WHAT IS REQUIRED
Omit the pictures, then write out every entry exactly as it reads.

GIVEN DATA
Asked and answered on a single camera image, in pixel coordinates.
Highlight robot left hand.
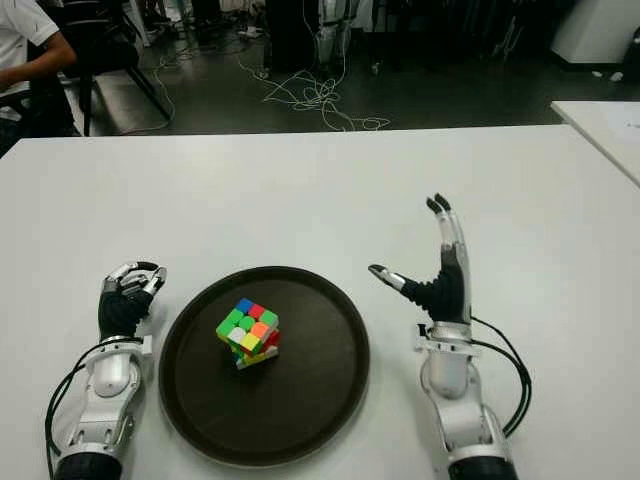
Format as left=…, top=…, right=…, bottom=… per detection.
left=96, top=259, right=169, bottom=344

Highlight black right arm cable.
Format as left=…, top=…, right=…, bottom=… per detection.
left=469, top=317, right=534, bottom=436

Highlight tangled white floor cable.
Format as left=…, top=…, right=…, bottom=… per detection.
left=237, top=54, right=391, bottom=132

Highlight round dark brown plate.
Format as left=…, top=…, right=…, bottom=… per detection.
left=158, top=266, right=372, bottom=469

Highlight black cabinet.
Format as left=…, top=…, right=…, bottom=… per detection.
left=264, top=0, right=321, bottom=74

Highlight standing humanoid robot legs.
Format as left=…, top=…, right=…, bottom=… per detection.
left=317, top=0, right=354, bottom=64

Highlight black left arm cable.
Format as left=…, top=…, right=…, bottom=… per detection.
left=43, top=342, right=116, bottom=480

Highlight multicoloured Rubik's cube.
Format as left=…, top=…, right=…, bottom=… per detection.
left=215, top=298, right=281, bottom=371

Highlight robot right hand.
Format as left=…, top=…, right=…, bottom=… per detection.
left=367, top=192, right=474, bottom=326

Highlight white cabinet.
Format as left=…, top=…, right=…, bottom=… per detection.
left=549, top=0, right=640, bottom=66

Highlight black chair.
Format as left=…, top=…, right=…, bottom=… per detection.
left=29, top=0, right=174, bottom=136

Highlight seated person white shirt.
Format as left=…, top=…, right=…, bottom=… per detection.
left=0, top=0, right=79, bottom=156

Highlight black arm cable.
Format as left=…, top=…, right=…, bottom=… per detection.
left=43, top=342, right=116, bottom=480
left=469, top=317, right=534, bottom=436

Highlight white side table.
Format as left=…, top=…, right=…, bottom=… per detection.
left=549, top=99, right=640, bottom=189

ANSWER TO THIS EXERCISE
Asked and answered on a single camera image, in pixel coordinates.
Highlight robot left hand.
Format as left=…, top=…, right=…, bottom=… per detection.
left=96, top=259, right=169, bottom=344

Highlight black right arm cable.
Format as left=…, top=…, right=…, bottom=… per detection.
left=469, top=317, right=534, bottom=436

Highlight tangled white floor cable.
Format as left=…, top=…, right=…, bottom=… per detection.
left=237, top=54, right=391, bottom=132

Highlight round dark brown plate.
Format as left=…, top=…, right=…, bottom=… per detection.
left=158, top=266, right=372, bottom=469

Highlight black cabinet.
Format as left=…, top=…, right=…, bottom=… per detection.
left=264, top=0, right=321, bottom=74

Highlight standing humanoid robot legs.
Format as left=…, top=…, right=…, bottom=… per detection.
left=317, top=0, right=354, bottom=64

Highlight black left arm cable.
Format as left=…, top=…, right=…, bottom=… per detection.
left=43, top=342, right=116, bottom=480

Highlight multicoloured Rubik's cube.
Format as left=…, top=…, right=…, bottom=… per detection.
left=215, top=298, right=281, bottom=371

Highlight robot right hand.
Format as left=…, top=…, right=…, bottom=… per detection.
left=367, top=192, right=474, bottom=326

Highlight white cabinet.
Format as left=…, top=…, right=…, bottom=… per detection.
left=549, top=0, right=640, bottom=66

Highlight black chair.
Format as left=…, top=…, right=…, bottom=… per detection.
left=29, top=0, right=174, bottom=136

Highlight seated person white shirt.
Format as left=…, top=…, right=…, bottom=… per detection.
left=0, top=0, right=79, bottom=156

Highlight black arm cable.
Format as left=…, top=…, right=…, bottom=… per detection.
left=43, top=342, right=116, bottom=480
left=469, top=317, right=534, bottom=436

Highlight white side table.
Format as left=…, top=…, right=…, bottom=… per detection.
left=549, top=99, right=640, bottom=189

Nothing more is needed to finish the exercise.